In a bold move marking the 75th anniversary of the Universal Declaration of Human Rights, Maxwell Opara Esq, a prominent Nigerian human rights lawyer, spearheaded a group of activists and members of the Civil Group to the Rights House in London. The impassioned gathering aimed to shed light on the apparent inadequacies of the United Nations in safeguarding and promoting human rights since the historic declaration on December 10, 1948.
Addressing a global audience, Opara and his fellow activists lamented the fact that, despite over seven decades of international commitment to human rights, the world continues to grapple with issues such as genocide, unlawful detention of citizens, intimidation by political leaders, disobedience to court orders, and election rigging.
The event, which gained significant traction on social media, emphasized the urgency of the situation and called for a renewed commitment from the international community to ensure the protection of human rights worldwide.
Opara, known for his unwavering dedication to justice, spoke passionately about the need for concrete action, stating, “It is unacceptable that, after 75 years, we are still confronted with egregious violations of human rights. The Universal Declaration of Human Rights should be more than just ink on paper; it should be a living testament to our collective commitment to justice and dignity for all.”
The activists raised concerns about the prevalence of genocide in various regions, citing instances where innocent lives are lost due to conflicts and persecution. They also highlighted the alarming trend of political leaders using intimidation tactics against their own citizens, creating an environment of fear and suppression.

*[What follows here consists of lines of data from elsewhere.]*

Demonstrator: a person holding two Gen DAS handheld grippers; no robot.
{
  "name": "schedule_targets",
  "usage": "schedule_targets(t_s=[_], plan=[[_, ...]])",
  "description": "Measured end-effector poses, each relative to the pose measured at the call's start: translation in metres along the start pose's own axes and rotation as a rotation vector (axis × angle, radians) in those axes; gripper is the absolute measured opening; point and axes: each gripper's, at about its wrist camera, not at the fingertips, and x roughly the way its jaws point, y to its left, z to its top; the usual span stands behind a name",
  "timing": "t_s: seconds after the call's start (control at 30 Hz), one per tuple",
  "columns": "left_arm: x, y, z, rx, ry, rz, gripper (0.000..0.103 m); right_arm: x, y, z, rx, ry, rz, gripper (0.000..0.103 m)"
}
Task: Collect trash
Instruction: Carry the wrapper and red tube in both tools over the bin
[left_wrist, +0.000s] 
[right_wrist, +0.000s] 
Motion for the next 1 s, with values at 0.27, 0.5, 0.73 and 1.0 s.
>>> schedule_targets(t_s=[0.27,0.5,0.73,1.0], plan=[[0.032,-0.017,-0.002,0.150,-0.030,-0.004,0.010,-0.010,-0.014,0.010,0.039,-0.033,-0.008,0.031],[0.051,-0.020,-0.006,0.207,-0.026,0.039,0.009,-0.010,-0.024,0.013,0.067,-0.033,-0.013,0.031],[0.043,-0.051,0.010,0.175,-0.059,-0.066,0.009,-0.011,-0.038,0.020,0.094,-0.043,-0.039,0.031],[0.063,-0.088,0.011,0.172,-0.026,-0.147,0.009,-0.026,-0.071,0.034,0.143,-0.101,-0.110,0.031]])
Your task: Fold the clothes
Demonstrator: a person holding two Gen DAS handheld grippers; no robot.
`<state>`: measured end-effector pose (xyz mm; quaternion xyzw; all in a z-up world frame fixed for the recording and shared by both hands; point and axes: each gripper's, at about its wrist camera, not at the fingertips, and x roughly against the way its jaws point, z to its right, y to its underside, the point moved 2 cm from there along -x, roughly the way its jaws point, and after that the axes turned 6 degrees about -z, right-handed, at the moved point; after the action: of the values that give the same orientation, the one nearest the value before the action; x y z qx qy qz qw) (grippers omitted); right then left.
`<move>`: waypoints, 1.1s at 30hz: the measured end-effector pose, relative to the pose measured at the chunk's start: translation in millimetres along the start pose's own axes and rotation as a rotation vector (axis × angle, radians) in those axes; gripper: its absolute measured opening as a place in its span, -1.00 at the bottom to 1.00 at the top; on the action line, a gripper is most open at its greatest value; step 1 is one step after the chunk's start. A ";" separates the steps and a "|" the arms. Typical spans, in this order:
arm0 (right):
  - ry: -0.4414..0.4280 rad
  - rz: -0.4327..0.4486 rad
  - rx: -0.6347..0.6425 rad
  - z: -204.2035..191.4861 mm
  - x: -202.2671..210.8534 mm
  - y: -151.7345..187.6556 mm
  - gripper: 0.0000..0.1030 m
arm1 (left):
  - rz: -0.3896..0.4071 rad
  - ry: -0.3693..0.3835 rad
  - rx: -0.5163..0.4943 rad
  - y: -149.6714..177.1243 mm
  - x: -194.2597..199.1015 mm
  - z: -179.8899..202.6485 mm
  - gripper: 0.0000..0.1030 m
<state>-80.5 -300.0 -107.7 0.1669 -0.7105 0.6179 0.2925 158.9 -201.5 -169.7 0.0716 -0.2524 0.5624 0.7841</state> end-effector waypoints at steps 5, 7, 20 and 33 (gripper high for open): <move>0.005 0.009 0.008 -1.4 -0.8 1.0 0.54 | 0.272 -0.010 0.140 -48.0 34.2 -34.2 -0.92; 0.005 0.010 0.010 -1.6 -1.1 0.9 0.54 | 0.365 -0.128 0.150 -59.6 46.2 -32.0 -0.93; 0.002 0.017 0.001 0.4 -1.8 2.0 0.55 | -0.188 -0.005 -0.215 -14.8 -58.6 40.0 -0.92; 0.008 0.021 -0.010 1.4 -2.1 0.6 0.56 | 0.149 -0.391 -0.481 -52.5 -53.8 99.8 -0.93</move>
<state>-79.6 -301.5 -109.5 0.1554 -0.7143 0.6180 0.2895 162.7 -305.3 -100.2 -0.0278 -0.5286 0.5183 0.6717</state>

One of the key issues addressed was the flouting of court orders by governments, undermining the very institutions designed to uphold justice. Opara and his colleagues called for accountability and an end to the culture of impunity that allows leaders to act above the law.
The activists did not shy away from addressing the persistent issue of election rigging, stressing the importance of free and fair electoral processes as a cornerstone of democratic societies. They urged the international community to take a more proactive role in ensuring transparent and credible elections.
As the event concluded, Opara expressed determination to continue the fight for human rights, asserting, “Nothing good comes easily, and we will not relent until we see tangible improvements in the protection and promotion of human rights worldwide.”
The anniversary served as a powerful reminder that the struggle for human rights is ongoing, and collective efforts are needed to ensure that the principles outlined in the Universal Declaration of Human Rights become a reality for people everywhere.